→ **Your assignment**
Could you write out, word for word, each line from the one containing "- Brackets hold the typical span" to the last line of the data below, both included and nothing more?

→ **Data for processing**

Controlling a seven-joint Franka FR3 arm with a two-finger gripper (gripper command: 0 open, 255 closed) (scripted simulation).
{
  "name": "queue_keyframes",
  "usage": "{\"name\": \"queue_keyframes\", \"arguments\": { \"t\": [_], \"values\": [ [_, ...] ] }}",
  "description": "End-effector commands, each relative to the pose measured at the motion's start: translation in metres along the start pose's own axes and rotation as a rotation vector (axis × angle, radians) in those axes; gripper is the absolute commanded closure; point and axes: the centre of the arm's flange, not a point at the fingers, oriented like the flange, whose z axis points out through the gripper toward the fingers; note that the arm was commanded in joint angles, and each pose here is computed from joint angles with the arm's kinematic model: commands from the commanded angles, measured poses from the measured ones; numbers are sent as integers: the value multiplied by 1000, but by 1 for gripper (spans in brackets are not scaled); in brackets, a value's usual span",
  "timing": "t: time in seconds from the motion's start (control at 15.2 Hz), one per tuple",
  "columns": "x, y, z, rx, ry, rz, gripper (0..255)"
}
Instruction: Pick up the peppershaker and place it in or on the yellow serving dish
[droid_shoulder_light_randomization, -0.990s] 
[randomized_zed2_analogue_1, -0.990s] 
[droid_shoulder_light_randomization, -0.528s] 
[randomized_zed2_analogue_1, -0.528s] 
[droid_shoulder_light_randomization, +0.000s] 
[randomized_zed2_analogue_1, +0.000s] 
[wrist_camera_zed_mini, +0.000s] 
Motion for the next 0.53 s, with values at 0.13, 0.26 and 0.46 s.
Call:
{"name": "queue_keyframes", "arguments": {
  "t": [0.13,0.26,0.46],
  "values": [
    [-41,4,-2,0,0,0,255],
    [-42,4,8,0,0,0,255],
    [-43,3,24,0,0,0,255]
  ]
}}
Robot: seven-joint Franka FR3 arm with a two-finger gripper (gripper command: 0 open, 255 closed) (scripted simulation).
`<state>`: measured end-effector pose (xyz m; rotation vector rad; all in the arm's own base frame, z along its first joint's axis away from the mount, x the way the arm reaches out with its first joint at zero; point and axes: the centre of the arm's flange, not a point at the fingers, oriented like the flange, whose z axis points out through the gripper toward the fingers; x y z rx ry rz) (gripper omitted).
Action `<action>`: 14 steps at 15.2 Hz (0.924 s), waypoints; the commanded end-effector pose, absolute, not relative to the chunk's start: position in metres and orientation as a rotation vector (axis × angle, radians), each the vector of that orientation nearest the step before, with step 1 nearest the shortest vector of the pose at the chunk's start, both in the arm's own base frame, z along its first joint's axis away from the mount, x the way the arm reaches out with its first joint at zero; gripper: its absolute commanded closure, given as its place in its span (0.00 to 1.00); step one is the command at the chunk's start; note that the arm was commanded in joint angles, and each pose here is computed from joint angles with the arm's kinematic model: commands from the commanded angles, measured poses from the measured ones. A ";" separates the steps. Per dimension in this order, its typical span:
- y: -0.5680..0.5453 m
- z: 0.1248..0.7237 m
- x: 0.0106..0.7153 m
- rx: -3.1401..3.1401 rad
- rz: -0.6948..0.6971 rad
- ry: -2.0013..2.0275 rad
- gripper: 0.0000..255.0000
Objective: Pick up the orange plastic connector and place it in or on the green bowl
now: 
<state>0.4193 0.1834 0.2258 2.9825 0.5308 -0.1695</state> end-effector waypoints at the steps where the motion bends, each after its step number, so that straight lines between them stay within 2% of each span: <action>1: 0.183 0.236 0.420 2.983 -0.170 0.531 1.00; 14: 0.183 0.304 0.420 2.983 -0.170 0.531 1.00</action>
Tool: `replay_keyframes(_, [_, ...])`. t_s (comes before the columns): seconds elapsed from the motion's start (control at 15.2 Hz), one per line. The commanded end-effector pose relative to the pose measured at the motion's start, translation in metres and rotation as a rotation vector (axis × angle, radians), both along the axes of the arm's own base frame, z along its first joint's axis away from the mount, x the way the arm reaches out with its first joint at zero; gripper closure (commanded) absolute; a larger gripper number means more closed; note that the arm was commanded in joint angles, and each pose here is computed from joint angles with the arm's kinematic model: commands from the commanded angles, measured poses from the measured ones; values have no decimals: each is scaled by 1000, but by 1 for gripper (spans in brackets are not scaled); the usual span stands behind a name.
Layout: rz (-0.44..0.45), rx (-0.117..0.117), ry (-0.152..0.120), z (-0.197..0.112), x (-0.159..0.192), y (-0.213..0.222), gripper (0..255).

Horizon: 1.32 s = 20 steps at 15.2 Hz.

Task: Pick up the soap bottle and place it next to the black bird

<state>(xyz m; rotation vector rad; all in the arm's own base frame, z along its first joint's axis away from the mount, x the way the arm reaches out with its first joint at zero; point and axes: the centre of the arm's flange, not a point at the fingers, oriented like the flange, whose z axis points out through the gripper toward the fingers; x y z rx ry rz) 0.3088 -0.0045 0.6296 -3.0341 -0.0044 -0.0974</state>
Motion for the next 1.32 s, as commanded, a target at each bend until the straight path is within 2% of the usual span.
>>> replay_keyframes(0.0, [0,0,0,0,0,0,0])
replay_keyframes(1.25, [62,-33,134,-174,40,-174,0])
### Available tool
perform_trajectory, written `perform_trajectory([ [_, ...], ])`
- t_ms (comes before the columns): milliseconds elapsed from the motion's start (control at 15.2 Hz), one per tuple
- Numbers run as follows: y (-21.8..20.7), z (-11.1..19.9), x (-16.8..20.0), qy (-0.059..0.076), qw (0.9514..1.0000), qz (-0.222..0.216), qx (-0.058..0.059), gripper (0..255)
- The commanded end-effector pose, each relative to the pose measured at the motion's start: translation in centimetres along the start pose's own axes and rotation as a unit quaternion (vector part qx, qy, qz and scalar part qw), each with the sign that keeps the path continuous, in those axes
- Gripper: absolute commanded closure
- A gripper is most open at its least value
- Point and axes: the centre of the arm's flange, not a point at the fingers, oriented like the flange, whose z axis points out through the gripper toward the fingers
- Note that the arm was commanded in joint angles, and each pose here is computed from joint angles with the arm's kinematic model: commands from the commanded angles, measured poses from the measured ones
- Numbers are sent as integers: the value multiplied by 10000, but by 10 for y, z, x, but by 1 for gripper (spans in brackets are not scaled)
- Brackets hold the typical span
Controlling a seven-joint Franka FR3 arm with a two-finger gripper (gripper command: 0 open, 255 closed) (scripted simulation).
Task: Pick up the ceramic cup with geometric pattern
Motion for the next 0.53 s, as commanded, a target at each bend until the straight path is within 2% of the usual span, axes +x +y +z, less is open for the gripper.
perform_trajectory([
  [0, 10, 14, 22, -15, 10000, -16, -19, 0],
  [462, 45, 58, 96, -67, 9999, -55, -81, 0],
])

→ **Solution for this problem**
- Brackets hold the typical span
Controlling a seven-joint Franka FR3 arm with a two-finger gripper (gripper command: 0 open, 255 closed) (scripted simulation).
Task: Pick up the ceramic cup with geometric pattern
Motion for the next 0.53 s, as commanded, a target at each bend until the straight path is within 2% of the usual span, axes +x +y +z, less is open for the gripper.
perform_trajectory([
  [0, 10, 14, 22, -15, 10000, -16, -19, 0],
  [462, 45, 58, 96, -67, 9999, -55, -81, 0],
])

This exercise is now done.